Zai merasa lega setelah mengetahui bahwa kondisi Mamanya yang jatuh tidak terlalu serius. Zai sudah kembali bekerja melanjutkan memotret rumah cluster yang sempat tertunda. Namun, tiba-tiba telepon dari rumah sakit membuat hatinya kembali berdebar.
"Pak, tekanan darah Ibu Anda sangat tinggi, mencapai 240. Mohon segera ke rumah sakit." Kata suara di ujung telepon.
Zai segera menghubungi ayah dan saudara-saudaranya, meminta mereka untuk segera ke rumah sakit. Sesampainya di rumah sakit, Zai mendapati Mamanya sudah tidak sadarkan diri dengan napas yang terdengar berat dan mengorok.
Dokter datang dan menjelaskan dengan wajah serius. "Ibu Anda terkena stroke. Kami sudah memberikan penanganan, tapi kondisinya sangat kritis."
Ayah Zai menangis sambil terus meminta maaf pada istrinya. "Maafkan saya, maafkan saya."
Zai bingung dan bertanya, "Ayah, maafkan apa?"
Namun, ayahnya tidak menjawab dan terus menangis. Saat itu, dokter datang lagi dengan kabar buruk. "Tekanan darah ibu sangat tinggi, dan jantungnya melemah. Kami sudah berusaha semaksimal mungkin, tapi sekarang hanya bisa berdoa."
Zai merasa dunianya runtuh. Handphone Zai berdering, panggilan dari Ibu Nur, tapi Zai tidak menyadarinya karena terlalu fokus pada kondisi Mamanya. Ia dan keluarganya menangis, berharap ada keajaiban yang bisa membuat Mama mereka bangun dan kembali bersama mereka.
Hanya hitungan menit kemudian, suara mesin rekam detak jantung berbunyi nyaring. "Tiiiiiiiiittttttttttttttt."
Zai, saudara, dan ayahnya berteriak, "Mamaaaaa!"
Dokter dan tim medis segera memeriksa keadaan Mama, namun setelah beberapa saat, mereka melepaskan peralatan medis dengan hati-hati.
"Innalillahi wa inna ilaihi rojiun. Sabar ya, Pak. Ibu sudah tidak sakit lagi, Ibu sudah istirahat dengan tenang." Kata dokter dengan suara pelan.
Tangisan pecah di ruangan itu. Ayah Zai jatuh berlutut di samping tempat tidur istrinya, sementara Zai dan saudara-saudaranya memeluk satu sama lain, mencoba menemukan kekuatan di tengah kesedihan yang mendalam.
Zai merasa kehilangan yang begitu besar. Ia teringat semua momen bersama Mamanya, dan penyesalan mulai menghantui. Namun, di balik semua kesedihan, ia tahu bahwa ia harus kuat untuk ayah dan keluarganya.
Setelah beberapa saat, Zai ingat panggilan yang tidak terjawab dari Ibu Nur. Ia segera menghubungi balik. "Assalamualaikum, Bu. Maaf tadi saya tidak sempat mengangkat telepon."

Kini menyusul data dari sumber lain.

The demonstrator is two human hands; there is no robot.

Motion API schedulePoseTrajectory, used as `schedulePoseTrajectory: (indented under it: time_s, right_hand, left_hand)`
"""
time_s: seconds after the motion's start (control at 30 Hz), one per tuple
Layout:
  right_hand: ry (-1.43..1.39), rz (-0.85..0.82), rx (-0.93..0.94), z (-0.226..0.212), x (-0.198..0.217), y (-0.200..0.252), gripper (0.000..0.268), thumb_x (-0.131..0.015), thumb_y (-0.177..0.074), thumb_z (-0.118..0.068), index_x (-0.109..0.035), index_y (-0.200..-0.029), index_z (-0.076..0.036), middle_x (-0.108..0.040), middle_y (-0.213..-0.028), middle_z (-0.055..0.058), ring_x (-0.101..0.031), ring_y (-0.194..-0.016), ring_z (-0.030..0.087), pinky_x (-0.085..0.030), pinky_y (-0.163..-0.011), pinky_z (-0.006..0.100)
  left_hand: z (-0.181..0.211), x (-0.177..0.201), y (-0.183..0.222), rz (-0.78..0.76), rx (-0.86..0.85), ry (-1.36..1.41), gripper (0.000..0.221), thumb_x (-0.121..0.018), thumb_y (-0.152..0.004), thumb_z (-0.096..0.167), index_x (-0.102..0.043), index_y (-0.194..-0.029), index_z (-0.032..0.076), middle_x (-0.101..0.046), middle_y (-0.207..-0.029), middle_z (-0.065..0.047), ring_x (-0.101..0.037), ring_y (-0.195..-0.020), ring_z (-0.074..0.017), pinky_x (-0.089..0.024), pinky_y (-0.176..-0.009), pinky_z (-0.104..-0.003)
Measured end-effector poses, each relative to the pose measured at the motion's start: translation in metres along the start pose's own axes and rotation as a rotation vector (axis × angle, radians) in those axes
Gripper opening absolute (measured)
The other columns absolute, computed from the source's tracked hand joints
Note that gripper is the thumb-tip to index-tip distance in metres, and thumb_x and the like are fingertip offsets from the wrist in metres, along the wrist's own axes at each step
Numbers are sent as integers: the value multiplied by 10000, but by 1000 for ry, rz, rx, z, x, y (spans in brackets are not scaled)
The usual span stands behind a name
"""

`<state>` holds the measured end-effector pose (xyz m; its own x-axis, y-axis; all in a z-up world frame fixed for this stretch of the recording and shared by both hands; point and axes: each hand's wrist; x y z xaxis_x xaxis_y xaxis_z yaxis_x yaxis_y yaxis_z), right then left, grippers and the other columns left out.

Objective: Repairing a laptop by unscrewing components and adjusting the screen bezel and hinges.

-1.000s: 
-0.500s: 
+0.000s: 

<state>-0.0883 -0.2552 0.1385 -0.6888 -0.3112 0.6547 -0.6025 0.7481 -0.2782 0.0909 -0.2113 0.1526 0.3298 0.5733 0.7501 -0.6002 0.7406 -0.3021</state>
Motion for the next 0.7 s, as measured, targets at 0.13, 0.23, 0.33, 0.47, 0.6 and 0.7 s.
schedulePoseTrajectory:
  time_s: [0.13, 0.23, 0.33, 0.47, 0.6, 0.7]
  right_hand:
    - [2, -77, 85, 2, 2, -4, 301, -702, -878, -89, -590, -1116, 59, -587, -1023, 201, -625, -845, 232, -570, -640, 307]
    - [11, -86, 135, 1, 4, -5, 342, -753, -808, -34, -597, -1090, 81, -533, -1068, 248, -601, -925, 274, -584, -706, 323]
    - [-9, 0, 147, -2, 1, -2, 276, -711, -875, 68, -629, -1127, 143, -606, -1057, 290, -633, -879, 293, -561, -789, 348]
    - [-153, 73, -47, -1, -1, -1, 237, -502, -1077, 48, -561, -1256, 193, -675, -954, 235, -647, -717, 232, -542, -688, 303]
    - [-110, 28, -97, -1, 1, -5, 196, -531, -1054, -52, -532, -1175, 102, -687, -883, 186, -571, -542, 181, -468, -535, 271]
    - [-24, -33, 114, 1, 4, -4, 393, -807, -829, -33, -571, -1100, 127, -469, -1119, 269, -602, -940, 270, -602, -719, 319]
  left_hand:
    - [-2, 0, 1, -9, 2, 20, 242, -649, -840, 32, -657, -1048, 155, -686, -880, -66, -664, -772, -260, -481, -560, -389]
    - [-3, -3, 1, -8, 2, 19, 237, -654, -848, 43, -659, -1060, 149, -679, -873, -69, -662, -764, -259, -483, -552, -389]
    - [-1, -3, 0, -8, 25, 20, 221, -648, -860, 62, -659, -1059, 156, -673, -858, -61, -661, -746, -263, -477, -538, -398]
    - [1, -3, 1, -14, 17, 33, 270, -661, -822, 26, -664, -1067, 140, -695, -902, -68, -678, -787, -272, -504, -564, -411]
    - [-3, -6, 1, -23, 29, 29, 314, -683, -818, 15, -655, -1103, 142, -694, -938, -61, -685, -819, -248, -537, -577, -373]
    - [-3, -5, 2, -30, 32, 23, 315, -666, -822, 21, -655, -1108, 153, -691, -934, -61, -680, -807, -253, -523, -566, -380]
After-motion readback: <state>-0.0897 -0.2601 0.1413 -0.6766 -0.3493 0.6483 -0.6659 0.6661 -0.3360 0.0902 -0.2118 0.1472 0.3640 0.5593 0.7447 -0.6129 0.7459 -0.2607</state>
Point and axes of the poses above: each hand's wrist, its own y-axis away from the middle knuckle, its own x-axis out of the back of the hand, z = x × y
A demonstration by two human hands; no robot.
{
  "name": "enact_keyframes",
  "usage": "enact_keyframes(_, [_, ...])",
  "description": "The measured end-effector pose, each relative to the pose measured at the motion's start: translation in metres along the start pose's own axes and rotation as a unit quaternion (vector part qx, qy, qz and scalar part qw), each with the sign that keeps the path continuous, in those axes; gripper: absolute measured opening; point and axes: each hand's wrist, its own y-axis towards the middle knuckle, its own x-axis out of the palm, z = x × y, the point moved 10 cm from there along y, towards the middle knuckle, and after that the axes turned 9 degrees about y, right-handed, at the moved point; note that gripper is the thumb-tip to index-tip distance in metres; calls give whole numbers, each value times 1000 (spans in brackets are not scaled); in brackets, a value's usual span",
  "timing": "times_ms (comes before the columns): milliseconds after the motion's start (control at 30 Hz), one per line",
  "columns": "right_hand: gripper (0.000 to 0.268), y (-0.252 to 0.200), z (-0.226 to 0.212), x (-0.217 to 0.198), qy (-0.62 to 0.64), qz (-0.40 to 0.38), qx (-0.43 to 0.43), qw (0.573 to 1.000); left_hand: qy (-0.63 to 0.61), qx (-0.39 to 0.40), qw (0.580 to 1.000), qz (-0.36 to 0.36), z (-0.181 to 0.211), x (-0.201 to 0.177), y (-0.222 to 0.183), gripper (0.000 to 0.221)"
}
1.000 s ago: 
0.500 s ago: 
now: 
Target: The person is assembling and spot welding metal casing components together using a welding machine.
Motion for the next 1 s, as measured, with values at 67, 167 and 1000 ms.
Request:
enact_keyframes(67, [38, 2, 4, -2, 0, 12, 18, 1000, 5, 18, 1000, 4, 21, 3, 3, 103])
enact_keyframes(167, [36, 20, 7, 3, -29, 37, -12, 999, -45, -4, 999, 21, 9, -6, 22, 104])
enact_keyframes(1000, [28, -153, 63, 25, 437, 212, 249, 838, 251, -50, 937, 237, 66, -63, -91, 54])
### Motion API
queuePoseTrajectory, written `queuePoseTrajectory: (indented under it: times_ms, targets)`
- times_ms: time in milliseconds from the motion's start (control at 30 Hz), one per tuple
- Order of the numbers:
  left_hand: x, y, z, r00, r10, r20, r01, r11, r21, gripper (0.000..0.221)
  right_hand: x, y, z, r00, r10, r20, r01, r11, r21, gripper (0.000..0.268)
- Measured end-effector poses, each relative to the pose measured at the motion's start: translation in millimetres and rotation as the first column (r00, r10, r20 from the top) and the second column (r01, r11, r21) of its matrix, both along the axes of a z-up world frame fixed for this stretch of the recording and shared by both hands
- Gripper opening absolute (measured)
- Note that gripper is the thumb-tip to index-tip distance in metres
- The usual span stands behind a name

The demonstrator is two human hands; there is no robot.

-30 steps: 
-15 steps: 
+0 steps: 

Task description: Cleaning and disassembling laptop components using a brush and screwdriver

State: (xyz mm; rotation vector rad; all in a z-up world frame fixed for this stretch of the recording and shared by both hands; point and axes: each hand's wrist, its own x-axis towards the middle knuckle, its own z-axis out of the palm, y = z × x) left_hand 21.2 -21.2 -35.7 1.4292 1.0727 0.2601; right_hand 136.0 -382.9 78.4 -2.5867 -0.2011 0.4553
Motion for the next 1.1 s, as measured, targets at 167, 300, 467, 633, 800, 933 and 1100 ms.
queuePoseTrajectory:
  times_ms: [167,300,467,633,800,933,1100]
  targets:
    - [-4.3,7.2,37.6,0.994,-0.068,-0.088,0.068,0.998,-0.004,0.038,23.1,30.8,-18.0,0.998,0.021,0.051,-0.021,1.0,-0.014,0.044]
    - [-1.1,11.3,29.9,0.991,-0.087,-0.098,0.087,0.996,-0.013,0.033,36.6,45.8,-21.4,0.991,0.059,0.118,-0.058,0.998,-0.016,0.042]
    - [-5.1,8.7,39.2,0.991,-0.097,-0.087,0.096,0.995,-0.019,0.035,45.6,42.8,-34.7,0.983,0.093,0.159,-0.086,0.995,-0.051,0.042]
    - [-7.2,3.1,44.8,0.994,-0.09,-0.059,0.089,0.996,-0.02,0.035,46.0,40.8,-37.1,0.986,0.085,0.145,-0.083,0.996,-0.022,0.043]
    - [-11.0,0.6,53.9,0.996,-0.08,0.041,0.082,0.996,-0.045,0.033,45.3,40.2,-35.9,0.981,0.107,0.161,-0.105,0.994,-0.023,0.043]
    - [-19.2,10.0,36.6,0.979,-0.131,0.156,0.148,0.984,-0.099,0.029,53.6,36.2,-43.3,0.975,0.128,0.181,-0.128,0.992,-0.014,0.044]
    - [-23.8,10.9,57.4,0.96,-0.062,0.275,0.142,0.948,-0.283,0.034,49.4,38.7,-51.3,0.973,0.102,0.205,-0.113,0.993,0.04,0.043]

Ibu Nur di ujung telepon terdengar khawatir. "Waalaikumussalam, Zai. Ada apa? Kenapa terdengar suara tangis?"
Zai mencoba menahan emosinya. "Mama, Bu.” Zai tak bisa menahan tangisnya. “Mama baru saja meninggalkan kita semua."
Ibu Nur terdiam sejenak, lalu berkata dengan suara bergetar. "Innalillahi wa inna ilaihi raji'un. Ya Allah.” Ibu Nur kaget, tak menyangka dengan kabar yang ia baru dengar.
“Kami akan ke rumah sakit ya, Zai. Tunggu Ibu dan Nur."
Tidak lama kemudian, Nur dan Ibunya tiba di rumah sakit. Nur langsung memeluk Zai, yang terlihat begitu hancur. Sedangkan Ibunya, menggendong Hazimah yang sedang tertidur.
"Bang, aku ikut berduka." Kata Nur dengan suara rendah penuh penyesalan.
Perasaan Zai campur aduk ketika melihat kehadiran Nur. Duka mendalam masih menyelimuti, kehadiran keluarga memberi sedikit kekuatan untuk menghadapi masa sulit ini.
Keluarga Zai bersama-sama menjalani proses pemakaman dan mencoba menemukan cara untuk melanjutkan hidup tanpa kehadiran Mama mereka.